Penelitian ini cenderung mengarah pada pengujian beberapa program yang tersusun dalam pengaturan induksi (seperti pengurangan beban kerja, adaptasi lingkungan sekolah, pengembangan profesionalitas dan kegiatan pengajaran yang efektif) sebagai sarana pendukung untuk kesejahteraan psikologis guru-guru pemula dengan melakukan pendekatan secara longitudinal. Hasil temuan dari penelitian ini diantaranya;

1. Guru-guru pemula yang percaya bahwa mereka dengan yakin melakukan kegiatan mengajar di kelas cenderung memiliki tingkat yang lebih rendah akan ketegangan dan ketidakpuasan kerja (dari waktu ke waktu). Hal ini membuktikan bahwa efikasi diri memiliki peran yang kuat bagi guru-guru pemula ketika mengalami berbagai tekanan setiap hari, termasuk ketegangan dan ketidakpuasan kerja.

2. Guru-guru pemula yang mengalami tekanan dan ketidakpuasan kerja secara longitudinal sangat berkaitan dengan tuntutan tugas psikologis yang tinggi, kurangnya kesempatan belajar, terbatasnya kemungkinan mengatur dan aspek sosial berupa buruknya hubungan organisasi.

3. Efek dari efikasi diri pada ketegangan kerja dan ketidakpuasan tergantung pada jenis efikasi diri (kelas dan konteks sekolah) dan kondisi (induksi versus non-induksi ).
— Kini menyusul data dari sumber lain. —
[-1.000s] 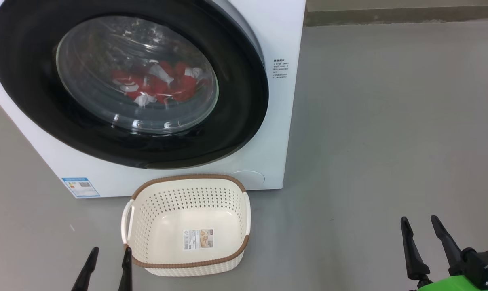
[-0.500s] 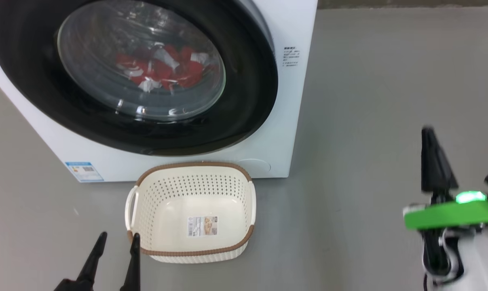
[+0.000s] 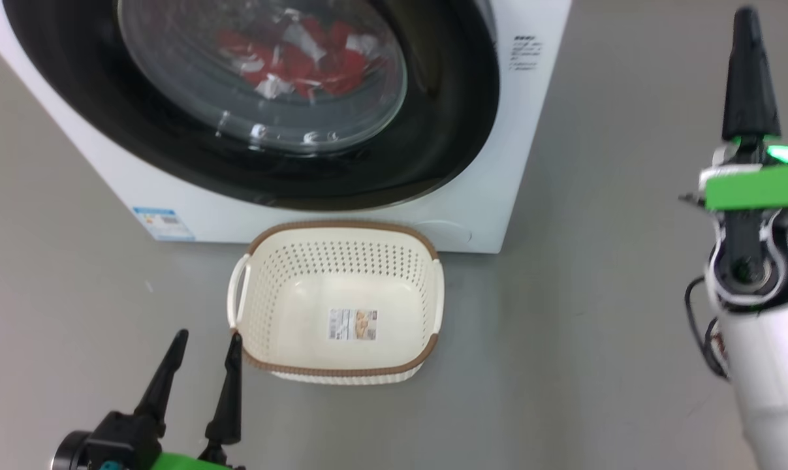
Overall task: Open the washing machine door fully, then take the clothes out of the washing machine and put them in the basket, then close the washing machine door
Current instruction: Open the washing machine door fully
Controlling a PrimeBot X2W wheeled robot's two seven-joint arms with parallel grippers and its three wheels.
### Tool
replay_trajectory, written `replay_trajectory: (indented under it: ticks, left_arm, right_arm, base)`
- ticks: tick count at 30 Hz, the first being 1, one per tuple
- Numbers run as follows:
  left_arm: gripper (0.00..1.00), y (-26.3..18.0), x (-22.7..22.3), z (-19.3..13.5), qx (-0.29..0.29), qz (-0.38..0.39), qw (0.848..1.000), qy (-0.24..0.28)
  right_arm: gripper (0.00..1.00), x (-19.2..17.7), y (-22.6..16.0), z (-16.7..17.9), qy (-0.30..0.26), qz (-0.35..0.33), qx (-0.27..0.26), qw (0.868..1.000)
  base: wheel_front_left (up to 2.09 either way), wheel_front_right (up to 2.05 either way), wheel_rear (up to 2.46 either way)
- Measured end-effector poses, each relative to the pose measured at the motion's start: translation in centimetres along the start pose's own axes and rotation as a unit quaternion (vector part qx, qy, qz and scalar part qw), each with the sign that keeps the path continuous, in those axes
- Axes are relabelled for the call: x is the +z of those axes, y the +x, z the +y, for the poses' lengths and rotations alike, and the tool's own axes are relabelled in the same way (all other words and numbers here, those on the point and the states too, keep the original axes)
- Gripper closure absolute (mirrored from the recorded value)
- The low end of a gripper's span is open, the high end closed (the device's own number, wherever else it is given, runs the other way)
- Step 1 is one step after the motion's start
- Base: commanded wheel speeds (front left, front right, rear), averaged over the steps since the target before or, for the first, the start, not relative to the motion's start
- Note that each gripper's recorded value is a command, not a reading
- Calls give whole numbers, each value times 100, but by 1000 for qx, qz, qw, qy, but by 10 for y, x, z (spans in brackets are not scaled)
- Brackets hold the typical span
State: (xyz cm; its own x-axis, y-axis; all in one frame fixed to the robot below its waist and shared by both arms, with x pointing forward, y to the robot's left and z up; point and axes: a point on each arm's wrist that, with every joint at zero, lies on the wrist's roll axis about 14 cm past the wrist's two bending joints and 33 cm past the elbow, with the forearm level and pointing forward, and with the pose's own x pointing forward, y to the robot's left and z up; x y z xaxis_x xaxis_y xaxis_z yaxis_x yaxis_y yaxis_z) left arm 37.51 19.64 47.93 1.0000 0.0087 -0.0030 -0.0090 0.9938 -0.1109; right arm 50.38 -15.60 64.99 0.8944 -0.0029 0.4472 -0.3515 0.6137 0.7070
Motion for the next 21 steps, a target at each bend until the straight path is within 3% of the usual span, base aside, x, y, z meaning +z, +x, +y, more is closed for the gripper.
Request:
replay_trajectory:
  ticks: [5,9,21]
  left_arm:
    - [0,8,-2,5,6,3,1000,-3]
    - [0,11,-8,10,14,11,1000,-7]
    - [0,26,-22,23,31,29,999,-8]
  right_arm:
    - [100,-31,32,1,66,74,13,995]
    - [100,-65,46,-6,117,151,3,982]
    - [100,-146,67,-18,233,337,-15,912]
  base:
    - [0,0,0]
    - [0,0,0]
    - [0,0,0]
4. Pengaturan induksi tampaknya menjadi sarana yang ampuh dalam memberikan kontribusi berupa dukungan sosial dan profesional dalam rangka efikasi diri dalam kelas sekaligus mengurangi tingkat ketegangan kerja para guru pemula.
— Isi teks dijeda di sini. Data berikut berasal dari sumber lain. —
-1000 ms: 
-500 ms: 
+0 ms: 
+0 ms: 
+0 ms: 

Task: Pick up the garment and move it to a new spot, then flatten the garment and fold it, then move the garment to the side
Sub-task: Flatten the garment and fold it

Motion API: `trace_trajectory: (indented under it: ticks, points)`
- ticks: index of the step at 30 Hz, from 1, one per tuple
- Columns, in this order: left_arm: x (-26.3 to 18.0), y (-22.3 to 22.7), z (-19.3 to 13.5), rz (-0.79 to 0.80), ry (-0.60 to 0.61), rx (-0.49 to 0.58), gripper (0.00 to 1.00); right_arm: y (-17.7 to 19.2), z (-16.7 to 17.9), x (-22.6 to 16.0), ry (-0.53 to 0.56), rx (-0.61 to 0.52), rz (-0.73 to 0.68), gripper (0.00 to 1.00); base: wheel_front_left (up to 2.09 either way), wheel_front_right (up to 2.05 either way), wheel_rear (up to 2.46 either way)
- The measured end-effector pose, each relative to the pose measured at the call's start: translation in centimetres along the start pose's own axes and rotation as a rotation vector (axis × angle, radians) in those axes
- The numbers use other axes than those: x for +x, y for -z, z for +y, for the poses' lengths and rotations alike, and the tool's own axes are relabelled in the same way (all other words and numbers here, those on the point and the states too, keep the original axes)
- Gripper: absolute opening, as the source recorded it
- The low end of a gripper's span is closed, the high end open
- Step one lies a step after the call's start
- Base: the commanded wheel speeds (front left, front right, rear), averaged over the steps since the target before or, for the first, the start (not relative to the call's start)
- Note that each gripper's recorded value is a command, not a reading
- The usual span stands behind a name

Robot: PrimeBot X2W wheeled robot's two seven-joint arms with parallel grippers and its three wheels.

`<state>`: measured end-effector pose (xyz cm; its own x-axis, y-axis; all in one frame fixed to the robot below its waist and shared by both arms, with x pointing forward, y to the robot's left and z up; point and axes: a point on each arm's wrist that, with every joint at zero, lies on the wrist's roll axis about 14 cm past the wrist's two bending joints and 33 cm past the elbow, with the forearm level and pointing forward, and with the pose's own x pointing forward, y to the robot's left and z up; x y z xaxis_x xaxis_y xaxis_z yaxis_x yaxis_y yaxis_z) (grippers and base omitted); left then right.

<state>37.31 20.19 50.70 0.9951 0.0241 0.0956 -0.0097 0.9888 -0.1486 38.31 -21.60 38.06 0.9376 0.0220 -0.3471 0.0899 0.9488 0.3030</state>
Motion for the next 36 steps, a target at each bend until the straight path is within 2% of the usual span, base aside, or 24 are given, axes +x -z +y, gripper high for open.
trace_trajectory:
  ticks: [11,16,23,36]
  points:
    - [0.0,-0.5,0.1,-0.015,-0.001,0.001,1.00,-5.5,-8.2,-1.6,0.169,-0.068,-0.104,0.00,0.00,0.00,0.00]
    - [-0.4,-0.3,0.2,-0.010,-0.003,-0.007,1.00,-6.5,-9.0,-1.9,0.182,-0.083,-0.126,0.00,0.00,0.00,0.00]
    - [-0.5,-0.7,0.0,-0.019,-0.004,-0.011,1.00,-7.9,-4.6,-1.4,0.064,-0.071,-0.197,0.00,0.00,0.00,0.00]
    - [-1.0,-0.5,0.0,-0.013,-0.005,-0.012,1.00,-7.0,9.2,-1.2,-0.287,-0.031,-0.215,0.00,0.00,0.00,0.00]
Masih terdapat beberapa hal yang menarik perhatian peneliti menyangkut isu kesejahteraan psikologis khususnya di lingkungan pendidikan. Peneliti menyarankan bahwa untuk kedepan nanti, diharapakan akan ada penelitian yang mampu lebih fokus akan dampak kurangnya pengaturan induksi di sekolah-sekolah. Di sisi lain tidak menutup kemungkinan hadirnya beberapa program induksi yang baru sehingga pada akhirnya akan memberikan kontribusi bagi para guru, mencegah meninggalkan profesi mengajar mereka untuk jangka waktu yang panjang dan pada saat yang sama memberikan kesejahteraan psikologis.